Auf der Suche nach einem verspäteten Mittagessen (es war bereits 16:30 Uhr) wurden unsere Nerven erneut geprüft. Jeder Laden, der scheinbar irgendetwas Essbares verkaufte, entsprach nicht unseren Vorstellungen. Entweder war es zu dreckig, super ungemütlich und kalt oder es gab mal wieder einfach nichts Vegetarisches für mich. Nach weiteren 45 Minuten des Herumwanderns, gab es dann mal wieder Reisnudeln in irgendeiner Brühe, getoppt mit Pakchoi. Ich will mich nicht beschweren, denn es wärmte uns zumindest etwas auf!
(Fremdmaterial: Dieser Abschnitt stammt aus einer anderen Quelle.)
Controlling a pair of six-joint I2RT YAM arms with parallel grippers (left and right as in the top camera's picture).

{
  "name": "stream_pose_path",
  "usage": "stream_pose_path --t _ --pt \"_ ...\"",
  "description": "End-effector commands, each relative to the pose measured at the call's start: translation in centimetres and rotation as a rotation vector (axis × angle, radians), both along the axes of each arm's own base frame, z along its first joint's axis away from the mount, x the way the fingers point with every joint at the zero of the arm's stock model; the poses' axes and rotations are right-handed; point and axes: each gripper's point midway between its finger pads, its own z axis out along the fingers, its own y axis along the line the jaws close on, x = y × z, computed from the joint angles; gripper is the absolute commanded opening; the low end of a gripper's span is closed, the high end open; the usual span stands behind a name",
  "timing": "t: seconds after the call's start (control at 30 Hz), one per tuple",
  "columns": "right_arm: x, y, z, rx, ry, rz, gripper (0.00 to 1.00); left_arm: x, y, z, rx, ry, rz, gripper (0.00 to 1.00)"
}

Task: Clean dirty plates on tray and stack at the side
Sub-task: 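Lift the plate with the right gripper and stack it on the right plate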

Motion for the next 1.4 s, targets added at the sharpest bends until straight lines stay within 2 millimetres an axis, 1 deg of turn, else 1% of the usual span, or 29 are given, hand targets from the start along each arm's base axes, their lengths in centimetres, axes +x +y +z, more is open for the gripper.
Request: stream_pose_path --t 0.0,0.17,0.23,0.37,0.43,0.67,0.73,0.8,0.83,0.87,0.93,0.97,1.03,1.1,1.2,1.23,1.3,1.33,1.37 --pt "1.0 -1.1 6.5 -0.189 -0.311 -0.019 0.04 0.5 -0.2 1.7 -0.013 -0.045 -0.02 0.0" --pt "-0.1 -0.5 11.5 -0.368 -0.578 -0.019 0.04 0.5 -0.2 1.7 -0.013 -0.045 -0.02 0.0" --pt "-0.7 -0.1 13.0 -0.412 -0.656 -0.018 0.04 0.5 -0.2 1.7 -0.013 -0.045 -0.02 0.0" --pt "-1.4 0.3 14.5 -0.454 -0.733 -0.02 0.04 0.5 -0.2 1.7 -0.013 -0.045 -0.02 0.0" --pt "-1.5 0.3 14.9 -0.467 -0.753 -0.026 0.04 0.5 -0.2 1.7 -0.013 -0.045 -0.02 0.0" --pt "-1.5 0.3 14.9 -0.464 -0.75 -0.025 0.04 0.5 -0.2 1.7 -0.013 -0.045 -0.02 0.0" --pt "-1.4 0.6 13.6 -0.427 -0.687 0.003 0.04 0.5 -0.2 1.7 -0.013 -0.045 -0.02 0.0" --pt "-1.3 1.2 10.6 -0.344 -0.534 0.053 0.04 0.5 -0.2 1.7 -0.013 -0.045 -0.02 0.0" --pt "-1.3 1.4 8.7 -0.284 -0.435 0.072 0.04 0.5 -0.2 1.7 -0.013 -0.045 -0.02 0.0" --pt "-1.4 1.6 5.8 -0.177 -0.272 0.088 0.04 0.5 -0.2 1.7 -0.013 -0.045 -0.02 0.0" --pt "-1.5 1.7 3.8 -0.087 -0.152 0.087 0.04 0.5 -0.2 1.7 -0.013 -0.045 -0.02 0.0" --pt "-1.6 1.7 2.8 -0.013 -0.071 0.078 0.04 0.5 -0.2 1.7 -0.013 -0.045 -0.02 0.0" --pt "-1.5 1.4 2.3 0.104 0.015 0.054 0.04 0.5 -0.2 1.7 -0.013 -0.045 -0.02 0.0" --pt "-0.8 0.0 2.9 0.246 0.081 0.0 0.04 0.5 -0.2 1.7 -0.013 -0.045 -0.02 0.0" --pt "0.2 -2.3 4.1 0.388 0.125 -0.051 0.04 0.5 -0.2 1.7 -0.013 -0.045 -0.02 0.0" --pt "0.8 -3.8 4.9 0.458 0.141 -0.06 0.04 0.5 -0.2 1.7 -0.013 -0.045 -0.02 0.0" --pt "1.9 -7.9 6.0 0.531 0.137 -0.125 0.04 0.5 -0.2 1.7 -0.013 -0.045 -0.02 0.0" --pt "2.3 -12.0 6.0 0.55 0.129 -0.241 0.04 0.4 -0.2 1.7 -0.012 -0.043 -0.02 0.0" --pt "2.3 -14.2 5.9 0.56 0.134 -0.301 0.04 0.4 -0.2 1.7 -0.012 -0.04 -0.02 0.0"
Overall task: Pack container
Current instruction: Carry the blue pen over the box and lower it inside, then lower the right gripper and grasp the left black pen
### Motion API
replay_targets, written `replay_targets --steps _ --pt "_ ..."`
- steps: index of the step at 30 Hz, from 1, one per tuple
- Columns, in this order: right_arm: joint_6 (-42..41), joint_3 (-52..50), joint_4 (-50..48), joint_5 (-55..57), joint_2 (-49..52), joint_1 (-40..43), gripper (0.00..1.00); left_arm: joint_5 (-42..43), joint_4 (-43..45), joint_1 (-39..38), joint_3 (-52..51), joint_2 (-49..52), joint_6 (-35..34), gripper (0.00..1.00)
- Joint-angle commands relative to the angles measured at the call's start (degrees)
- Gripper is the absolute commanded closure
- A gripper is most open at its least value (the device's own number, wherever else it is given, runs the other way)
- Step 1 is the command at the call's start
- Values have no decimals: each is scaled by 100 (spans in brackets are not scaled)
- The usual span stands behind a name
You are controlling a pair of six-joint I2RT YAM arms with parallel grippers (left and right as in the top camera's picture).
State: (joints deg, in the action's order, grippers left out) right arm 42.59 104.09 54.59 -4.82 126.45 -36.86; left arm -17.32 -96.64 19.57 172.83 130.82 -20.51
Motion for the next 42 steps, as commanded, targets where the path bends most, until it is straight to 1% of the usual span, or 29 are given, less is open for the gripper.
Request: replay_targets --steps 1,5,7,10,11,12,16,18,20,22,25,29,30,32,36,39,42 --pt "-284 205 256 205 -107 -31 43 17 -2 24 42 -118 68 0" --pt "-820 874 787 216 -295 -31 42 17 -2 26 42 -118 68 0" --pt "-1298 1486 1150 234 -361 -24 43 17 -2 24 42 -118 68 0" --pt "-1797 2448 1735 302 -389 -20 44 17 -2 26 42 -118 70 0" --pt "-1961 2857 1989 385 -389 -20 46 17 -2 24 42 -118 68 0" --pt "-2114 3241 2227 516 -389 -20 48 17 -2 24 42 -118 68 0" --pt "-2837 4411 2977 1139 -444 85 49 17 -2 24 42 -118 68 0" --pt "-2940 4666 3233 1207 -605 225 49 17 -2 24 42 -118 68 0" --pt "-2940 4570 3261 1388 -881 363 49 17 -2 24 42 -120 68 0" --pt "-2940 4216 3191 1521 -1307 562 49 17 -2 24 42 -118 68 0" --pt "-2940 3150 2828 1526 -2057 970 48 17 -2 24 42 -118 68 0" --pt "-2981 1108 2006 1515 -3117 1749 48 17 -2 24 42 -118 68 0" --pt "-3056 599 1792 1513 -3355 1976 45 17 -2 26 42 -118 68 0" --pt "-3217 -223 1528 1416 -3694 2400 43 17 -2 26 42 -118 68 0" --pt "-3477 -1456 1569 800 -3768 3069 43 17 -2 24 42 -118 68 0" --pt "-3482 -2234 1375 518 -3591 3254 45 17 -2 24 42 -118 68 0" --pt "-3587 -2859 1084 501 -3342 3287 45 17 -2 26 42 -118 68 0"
Die Suche nach dem richtigen Bus gestaltete sich dann doch schwieriger als gedacht. Niemand konnte uns verständlich mitteilen, wo wir hin mussten. Also liefen wir hin und her und hofften auf irgendjemanden, der uns auf Englisch weiterhelfen konnte. Genervt und völlig erschöpft saßen wir irgendwann im Expressbus nach Guilin – es dauerte zwei Stunden, aber wir waren ja noch nicht am Hostel ...
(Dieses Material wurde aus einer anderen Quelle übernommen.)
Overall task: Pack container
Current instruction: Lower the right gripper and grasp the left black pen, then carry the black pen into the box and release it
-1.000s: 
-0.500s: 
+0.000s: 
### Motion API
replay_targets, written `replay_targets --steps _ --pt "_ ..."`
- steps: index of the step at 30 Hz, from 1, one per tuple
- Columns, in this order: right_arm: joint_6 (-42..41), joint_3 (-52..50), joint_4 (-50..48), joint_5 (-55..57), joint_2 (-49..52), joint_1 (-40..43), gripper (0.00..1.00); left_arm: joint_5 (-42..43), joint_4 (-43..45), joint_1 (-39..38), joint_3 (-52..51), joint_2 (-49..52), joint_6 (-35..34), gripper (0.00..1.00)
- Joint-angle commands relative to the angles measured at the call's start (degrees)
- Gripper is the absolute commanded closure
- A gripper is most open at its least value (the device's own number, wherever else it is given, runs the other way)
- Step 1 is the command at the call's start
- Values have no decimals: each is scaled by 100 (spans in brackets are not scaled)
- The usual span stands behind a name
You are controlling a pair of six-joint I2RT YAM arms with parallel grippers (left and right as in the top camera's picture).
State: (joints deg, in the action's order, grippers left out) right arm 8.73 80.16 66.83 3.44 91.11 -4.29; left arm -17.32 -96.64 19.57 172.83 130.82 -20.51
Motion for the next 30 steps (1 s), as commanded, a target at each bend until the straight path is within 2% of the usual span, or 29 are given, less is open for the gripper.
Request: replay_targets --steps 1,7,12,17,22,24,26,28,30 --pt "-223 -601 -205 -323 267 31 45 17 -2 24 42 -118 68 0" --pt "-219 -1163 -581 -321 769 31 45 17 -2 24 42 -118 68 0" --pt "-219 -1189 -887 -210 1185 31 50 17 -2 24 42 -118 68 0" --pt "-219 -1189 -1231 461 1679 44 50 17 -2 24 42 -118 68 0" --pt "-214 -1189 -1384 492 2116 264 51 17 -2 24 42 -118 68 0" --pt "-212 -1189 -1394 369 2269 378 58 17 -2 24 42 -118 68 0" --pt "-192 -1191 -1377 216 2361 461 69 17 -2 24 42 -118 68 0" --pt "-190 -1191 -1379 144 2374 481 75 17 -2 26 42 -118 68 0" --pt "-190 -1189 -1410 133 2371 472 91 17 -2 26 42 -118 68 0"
Eine weitere Beschreibung der Suche nach dem richtigen Weg erspare ich euch an dieser Stelle. Schließlich sind wir ja doch im Hostel angekommen. An diesem Punkt spürten wir aber erst so richtig, wie erschöpft wir waren und dass China und Guilin diesmal einfach zu viel für uns waren. Wir entschlossen uns, keine weitere Nacht im Hostel zu verbringen und buchten uns schließlich für eine Nacht ein luxuriöseres Hotel, um neue Kraft zu tanken. Wer glaubt, es sei sündhaft teuer gewesen, irrt sich. Im „Ease Hostel“ (übrigens sehr zu empfehlen) bezahlten wir pro Nacht 18 Euro für ein Doppelzimmer mit eigenem Bad. Im Fünf-Sterne Hotel waren es 27 pro Person inklusive Frühstück, einem Pool und einem Fitnessraum. Für gemütliche Betten mit warmen Decken und einem westlich angehauchtes Frühstück, fanden wir das schon in Ordnung.
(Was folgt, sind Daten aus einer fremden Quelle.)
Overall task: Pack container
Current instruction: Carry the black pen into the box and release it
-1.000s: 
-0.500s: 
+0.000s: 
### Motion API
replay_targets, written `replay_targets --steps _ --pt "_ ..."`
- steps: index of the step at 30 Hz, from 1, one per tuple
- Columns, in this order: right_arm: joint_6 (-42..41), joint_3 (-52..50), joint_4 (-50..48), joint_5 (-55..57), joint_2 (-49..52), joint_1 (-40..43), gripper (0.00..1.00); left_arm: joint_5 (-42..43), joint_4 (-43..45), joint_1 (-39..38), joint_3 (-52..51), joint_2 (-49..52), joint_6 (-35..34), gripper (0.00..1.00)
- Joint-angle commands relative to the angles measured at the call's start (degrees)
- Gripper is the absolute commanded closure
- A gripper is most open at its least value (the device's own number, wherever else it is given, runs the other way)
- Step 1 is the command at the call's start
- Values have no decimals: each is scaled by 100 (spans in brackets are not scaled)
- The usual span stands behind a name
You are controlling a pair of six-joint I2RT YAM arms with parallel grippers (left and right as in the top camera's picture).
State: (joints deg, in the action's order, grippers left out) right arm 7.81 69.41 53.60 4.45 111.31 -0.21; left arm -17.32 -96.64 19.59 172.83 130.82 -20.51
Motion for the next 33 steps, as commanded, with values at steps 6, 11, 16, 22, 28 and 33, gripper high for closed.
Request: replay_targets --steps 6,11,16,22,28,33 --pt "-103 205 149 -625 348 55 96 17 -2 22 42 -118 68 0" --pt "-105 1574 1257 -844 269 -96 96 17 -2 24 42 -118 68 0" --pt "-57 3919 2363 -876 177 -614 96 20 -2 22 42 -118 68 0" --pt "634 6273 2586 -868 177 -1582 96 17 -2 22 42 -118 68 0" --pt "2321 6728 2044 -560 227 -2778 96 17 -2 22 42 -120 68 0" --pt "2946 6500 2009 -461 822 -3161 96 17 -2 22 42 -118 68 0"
Schließlich war das Wochenende vorbei und wir beide reisten wieder an unsere Schule. Auf dem Weg zurück spürte ich das allererste Mal so etwas wie Heimweh. Es war nicht so, dass ich unbedingt zurück nach Deutschland wollte, aber ich fühlte mich hier in China einfach fehl am Platz. Ständig angeschaut zu werden, stets aufzufallen, aber trotzdem so alleine zu sein, war einfach nicht immer so leicht. Das Ankommen an der Schule in Shenzhen fühlt sich zum Glück immer vertrauter an und eigentlich ist mir auch bewusst, dass ich meistens nur eine Nacht über meine trüben Gedanken schlafen muss. Ich denke Zweifel, Heimweh und Einsamkeit gehören auf so einer Reise einfach genauso dazu wie die positiven Dinge, die ich hier ebenfalls erlebe. Es liegt nur wohl leider in der Natur des Menschen, in mir, dass schlechte Dinge oder Erlebnisse schneller wahrgenommen werden und ihnen eine höhere Wertigkeit zugeschrieben wird. Ich lerne hier jeden Tag unglaublich viele Dinge dazu und hoffe, dass ich auch weiterhin die Fähigkeit besitze, offen, glücklich, und hoffnungsvoll die kulturellen Herausforderungen zu meistern. Eine gute Freundin erklärte mir den englischen Begriff hierfür: „resilient“. Das bedeutet, dass man, auch wenn einem Negatives widerfährt, man die Fähigkeit besitzt, seine Situation jederzeit ändern zu können, um wieder das Positive zu fokussieren.
Zusammenfassend mag ich an dieser Stelle auch kein schlechtes Urteil über Guilin fällen. Es war aufregend, spannend, aber auch nass, anstrengend und lehrreich. Zumindest war ich froh diese Reise nicht alleine gemacht zu haben, sondern mit Andrea meiner SCHULWÄRTS!-Kumpanin und mittlerweile guten Freundin.